--- START ---

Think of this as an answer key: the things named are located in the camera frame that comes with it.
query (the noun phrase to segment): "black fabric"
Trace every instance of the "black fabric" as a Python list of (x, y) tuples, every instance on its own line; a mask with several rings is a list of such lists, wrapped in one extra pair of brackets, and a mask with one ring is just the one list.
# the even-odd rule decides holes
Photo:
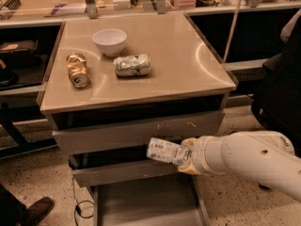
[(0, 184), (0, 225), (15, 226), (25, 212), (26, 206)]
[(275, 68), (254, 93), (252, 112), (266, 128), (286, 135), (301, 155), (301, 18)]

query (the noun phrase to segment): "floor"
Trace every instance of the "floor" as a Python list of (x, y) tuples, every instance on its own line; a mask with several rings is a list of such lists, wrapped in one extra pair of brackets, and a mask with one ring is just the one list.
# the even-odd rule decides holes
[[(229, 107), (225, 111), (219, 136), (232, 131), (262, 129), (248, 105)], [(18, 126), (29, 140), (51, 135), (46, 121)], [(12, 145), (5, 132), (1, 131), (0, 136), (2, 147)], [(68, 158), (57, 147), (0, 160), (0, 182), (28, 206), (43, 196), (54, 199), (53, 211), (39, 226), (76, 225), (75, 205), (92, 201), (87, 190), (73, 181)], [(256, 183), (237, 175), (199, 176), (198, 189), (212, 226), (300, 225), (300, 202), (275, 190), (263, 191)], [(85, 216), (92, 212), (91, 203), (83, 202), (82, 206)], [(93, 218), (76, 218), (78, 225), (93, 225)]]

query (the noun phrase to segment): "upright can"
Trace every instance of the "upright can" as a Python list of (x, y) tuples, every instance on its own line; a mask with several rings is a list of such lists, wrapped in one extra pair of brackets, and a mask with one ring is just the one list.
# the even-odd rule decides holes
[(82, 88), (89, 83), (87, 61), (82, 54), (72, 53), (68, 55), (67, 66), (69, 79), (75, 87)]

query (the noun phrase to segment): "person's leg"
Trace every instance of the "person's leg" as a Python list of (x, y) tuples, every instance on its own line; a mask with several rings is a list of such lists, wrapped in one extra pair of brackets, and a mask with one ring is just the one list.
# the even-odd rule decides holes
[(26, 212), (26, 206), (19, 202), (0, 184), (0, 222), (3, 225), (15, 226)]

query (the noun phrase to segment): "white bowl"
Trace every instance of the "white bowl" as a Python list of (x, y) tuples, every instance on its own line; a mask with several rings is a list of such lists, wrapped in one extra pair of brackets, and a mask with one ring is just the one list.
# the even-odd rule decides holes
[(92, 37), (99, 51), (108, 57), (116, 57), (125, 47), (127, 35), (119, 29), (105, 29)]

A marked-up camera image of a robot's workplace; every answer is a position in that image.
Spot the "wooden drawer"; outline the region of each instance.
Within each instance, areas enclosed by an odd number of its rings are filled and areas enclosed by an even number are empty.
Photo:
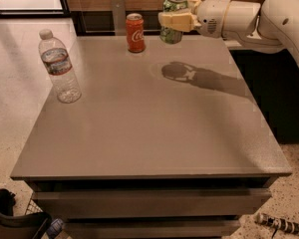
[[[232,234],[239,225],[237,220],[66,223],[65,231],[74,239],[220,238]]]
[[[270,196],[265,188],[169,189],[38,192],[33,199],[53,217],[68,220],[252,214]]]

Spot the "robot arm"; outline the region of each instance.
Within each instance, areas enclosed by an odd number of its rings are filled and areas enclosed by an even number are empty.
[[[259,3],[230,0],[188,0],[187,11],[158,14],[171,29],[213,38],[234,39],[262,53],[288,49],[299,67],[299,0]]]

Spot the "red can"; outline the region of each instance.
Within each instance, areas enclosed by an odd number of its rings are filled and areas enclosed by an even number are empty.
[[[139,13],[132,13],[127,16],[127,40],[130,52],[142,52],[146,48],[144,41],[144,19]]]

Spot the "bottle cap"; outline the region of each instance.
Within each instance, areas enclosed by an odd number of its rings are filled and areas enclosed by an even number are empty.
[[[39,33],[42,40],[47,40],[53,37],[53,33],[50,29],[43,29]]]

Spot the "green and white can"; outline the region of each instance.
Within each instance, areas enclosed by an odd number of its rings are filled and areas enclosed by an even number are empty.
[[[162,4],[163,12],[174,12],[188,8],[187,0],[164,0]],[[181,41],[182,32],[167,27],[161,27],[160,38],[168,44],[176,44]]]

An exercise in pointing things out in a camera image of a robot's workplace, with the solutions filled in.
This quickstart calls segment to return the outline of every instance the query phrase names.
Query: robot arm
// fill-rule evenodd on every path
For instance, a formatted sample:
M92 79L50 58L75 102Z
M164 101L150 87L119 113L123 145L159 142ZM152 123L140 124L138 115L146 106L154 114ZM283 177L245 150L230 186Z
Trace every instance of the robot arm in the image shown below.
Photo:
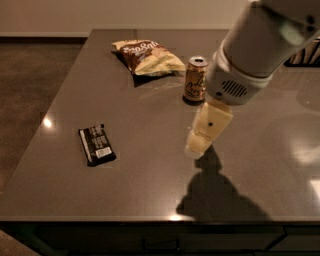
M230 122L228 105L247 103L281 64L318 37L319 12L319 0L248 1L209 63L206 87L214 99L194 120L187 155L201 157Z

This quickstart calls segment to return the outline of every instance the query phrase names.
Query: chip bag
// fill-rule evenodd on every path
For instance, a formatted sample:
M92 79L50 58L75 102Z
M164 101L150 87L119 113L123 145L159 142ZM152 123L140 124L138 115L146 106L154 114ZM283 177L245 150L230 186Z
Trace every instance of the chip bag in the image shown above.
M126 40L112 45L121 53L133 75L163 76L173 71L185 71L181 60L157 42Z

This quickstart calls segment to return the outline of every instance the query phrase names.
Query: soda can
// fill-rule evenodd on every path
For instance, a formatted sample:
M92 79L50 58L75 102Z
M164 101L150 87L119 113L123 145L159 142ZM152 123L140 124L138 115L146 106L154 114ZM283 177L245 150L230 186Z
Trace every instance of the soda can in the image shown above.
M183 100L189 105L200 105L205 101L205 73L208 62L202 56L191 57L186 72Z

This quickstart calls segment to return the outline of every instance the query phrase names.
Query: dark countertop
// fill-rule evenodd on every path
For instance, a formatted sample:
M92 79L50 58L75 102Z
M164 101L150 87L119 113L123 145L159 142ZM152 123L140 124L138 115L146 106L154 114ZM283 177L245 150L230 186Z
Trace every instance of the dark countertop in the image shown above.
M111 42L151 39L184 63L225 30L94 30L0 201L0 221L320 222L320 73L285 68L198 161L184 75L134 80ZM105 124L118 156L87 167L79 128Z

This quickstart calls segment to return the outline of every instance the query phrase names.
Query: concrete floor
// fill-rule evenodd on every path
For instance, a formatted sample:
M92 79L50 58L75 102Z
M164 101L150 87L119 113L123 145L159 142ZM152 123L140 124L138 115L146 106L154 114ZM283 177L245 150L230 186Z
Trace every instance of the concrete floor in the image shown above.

--- END ---

No pictures go in the copy. Set down all the data exactly.

EXERCISE ANSWER
Think of this as an answer key: the things named are located in the camera frame that comes with it.
query (the noun phrase to segment): "black fabric"
Trace every instance of the "black fabric" as a Python list of (x, y) tuples, every instance on its own line; a mask with several rings is a list of such lists, wrapped in one extra pair of brackets, and a mask with one ring is just the one list.
# the even-odd rule decides holes
Photo:
[(0, 184), (0, 225), (15, 226), (25, 212), (26, 206)]
[(275, 68), (254, 93), (252, 112), (266, 128), (286, 135), (301, 155), (301, 18)]

query (the noun phrase to segment): "floor"
Trace every instance of the "floor" as a Python list of (x, y) tuples, every instance on its own line; a mask with several rings is a list of such lists, wrapped in one extra pair of brackets, and a mask with one ring is just the one list.
# the even-odd rule decides holes
[[(229, 107), (225, 111), (219, 136), (232, 131), (262, 129), (248, 105)], [(18, 126), (29, 140), (51, 135), (46, 121)], [(12, 145), (5, 132), (1, 131), (0, 136), (2, 147)], [(68, 158), (57, 147), (0, 160), (0, 182), (28, 206), (43, 196), (54, 199), (53, 211), (39, 226), (76, 225), (75, 205), (92, 201), (87, 190), (73, 181)], [(256, 183), (237, 175), (199, 176), (198, 189), (212, 226), (300, 225), (300, 202), (275, 190), (263, 191)], [(85, 216), (92, 212), (91, 203), (83, 202), (82, 206)], [(93, 218), (76, 218), (78, 225), (93, 225)]]

query (the noun phrase to segment): "upright can"
Trace every instance of the "upright can" as a Python list of (x, y) tuples, every instance on its own line; a mask with several rings is a list of such lists, wrapped in one extra pair of brackets, and a mask with one ring is just the one list.
# the even-odd rule decides holes
[(82, 88), (89, 83), (87, 61), (82, 54), (72, 53), (68, 55), (67, 66), (69, 79), (75, 87)]

query (the noun phrase to segment): "person's leg"
Trace every instance of the "person's leg" as a Python list of (x, y) tuples, every instance on its own line; a mask with several rings is a list of such lists, wrapped in one extra pair of brackets, and a mask with one ring is just the one list.
# the even-odd rule decides holes
[(26, 212), (26, 206), (19, 202), (0, 184), (0, 222), (3, 225), (15, 226)]

query (the noun phrase to segment): "white bowl"
Trace every instance of the "white bowl" as a Python list of (x, y) tuples, every instance on its own line; a mask with several rings is a list of such lists, wrapped in one extra pair of brackets, and a mask with one ring is just the one list.
# the even-odd rule decides holes
[(92, 37), (99, 51), (108, 57), (116, 57), (125, 47), (127, 35), (119, 29), (105, 29)]

A marked-up camera image of a robot's workplace; every answer is a position in that image.
Spot the "wooden drawer"; outline the region of each instance.
Within each instance, areas enclosed by an odd number of its rings are filled and areas enclosed by an even number are empty.
Photo:
[[[232,234],[239,225],[237,220],[66,223],[65,231],[74,239],[220,238]]]
[[[270,196],[265,188],[169,189],[38,192],[33,199],[53,217],[68,220],[252,214]]]

Spot the "robot arm"; outline the region of each instance.
Within each instance, areas enclosed by an odd number of its rings are filled and areas enclosed by an even number are empty.
[[[259,3],[230,0],[188,0],[187,11],[158,14],[171,29],[213,38],[234,39],[262,53],[288,49],[299,67],[299,0]]]

Spot the "red can"; outline the region of each instance.
Within each instance, areas enclosed by an odd number of its rings are filled and areas enclosed by an even number are empty.
[[[139,13],[132,13],[127,16],[127,40],[130,52],[142,52],[146,48],[144,41],[144,19]]]

Spot the "bottle cap"; outline the region of each instance.
Within each instance, areas enclosed by an odd number of its rings are filled and areas enclosed by an even number are empty.
[[[39,33],[42,40],[47,40],[53,37],[53,33],[50,29],[43,29]]]

Spot the "green and white can"; outline the region of each instance.
Within each instance, areas enclosed by an odd number of its rings are filled and areas enclosed by an even number are empty.
[[[162,4],[163,12],[174,12],[188,8],[187,0],[164,0]],[[181,41],[182,32],[167,27],[161,27],[160,38],[168,44],[176,44]]]

An exercise in pointing things out in a camera image of a robot's workplace, with the solutions filled in.
This quickstart calls segment to return the outline of every instance the query phrase names.
Query: robot arm
// fill-rule evenodd on every path
For instance, a formatted sample:
M92 79L50 58L75 102Z
M164 101L150 87L119 113L123 145L159 142ZM152 123L140 124L138 115L146 106L154 114ZM283 177L245 150L230 186Z
Trace every instance of the robot arm in the image shown below.
Photo:
M230 122L228 105L247 103L281 64L318 37L319 12L319 0L248 1L209 63L206 87L214 99L194 120L187 155L201 157Z

This quickstart calls segment to return the outline of every instance the query phrase names.
Query: chip bag
// fill-rule evenodd on every path
For instance, a formatted sample:
M92 79L50 58L75 102Z
M164 101L150 87L119 113L123 145L159 142ZM152 123L140 124L138 115L146 106L154 114ZM283 177L245 150L230 186Z
Trace every instance of the chip bag in the image shown above.
M126 40L112 45L121 53L133 75L163 76L173 71L185 71L181 60L157 42Z

This quickstart calls segment to return the outline of every instance the query phrase names.
Query: soda can
// fill-rule evenodd on every path
For instance, a formatted sample:
M92 79L50 58L75 102Z
M164 101L150 87L119 113L123 145L159 142ZM152 123L140 124L138 115L146 106L154 114ZM283 177L245 150L230 186Z
Trace every instance of the soda can in the image shown above.
M183 100L189 105L200 105L205 101L205 73L208 62L202 56L191 57L186 72Z

This quickstart calls segment to return the outline of every instance the query phrase names.
Query: dark countertop
// fill-rule evenodd on every path
For instance, a formatted sample:
M92 79L50 58L75 102Z
M164 101L150 87L119 113L123 145L159 142ZM152 123L140 124L138 115L146 106L154 114ZM283 177L245 150L230 186Z
Trace every instance of the dark countertop in the image shown above.
M111 42L151 39L184 63L225 30L94 30L0 201L0 221L320 222L320 73L285 68L198 161L184 75L134 80ZM105 124L118 156L87 167L79 128Z

This quickstart calls segment to return the outline of every instance the query phrase names.
Query: concrete floor
// fill-rule evenodd on every path
For instance, a formatted sample:
M92 79L50 58L75 102Z
M164 101L150 87L119 113L123 145L159 142ZM152 123L140 124L138 115L146 106L154 114ZM283 177L245 150L230 186Z
Trace every instance of the concrete floor in the image shown above.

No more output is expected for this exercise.